◆ **Problem details**:
From the line containing "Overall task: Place" down to the last line of the material, return those lines verbatim and only those.

◆ **Dataset excerpt**:
•••
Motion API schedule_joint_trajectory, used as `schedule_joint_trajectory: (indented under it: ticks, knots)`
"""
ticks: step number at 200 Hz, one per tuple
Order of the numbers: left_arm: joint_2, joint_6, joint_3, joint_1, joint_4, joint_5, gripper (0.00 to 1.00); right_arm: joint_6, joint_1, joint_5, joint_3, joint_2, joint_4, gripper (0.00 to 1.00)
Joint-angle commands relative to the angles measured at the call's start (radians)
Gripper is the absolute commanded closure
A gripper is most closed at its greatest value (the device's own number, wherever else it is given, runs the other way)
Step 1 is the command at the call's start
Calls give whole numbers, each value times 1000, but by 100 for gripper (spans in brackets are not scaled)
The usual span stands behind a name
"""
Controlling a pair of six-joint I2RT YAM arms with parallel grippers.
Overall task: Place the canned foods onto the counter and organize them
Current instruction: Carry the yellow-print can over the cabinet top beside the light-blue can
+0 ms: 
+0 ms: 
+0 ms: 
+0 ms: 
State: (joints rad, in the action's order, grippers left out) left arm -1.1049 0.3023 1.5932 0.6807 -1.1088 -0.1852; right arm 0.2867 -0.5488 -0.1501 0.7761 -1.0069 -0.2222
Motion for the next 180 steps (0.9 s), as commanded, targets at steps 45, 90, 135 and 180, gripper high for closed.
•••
◆ **Response area**:
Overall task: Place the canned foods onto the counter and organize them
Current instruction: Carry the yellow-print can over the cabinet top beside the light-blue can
+0 ms: 
+0 ms: 
+0 ms: 
+0 ms: 
State: (joints rad, in the action's order, grippers left out) left arm -1.1049 0.3023 1.5932 0.6807 -1.1088 -0.1852; right arm 0.2867 -0.5488 -0.1501 0.7761 -1.0069 -0.2222
Motion for the next 180 steps (0.9 s), as commanded, targets at steps 45, 90, 135 and 180, gripper high for closed.

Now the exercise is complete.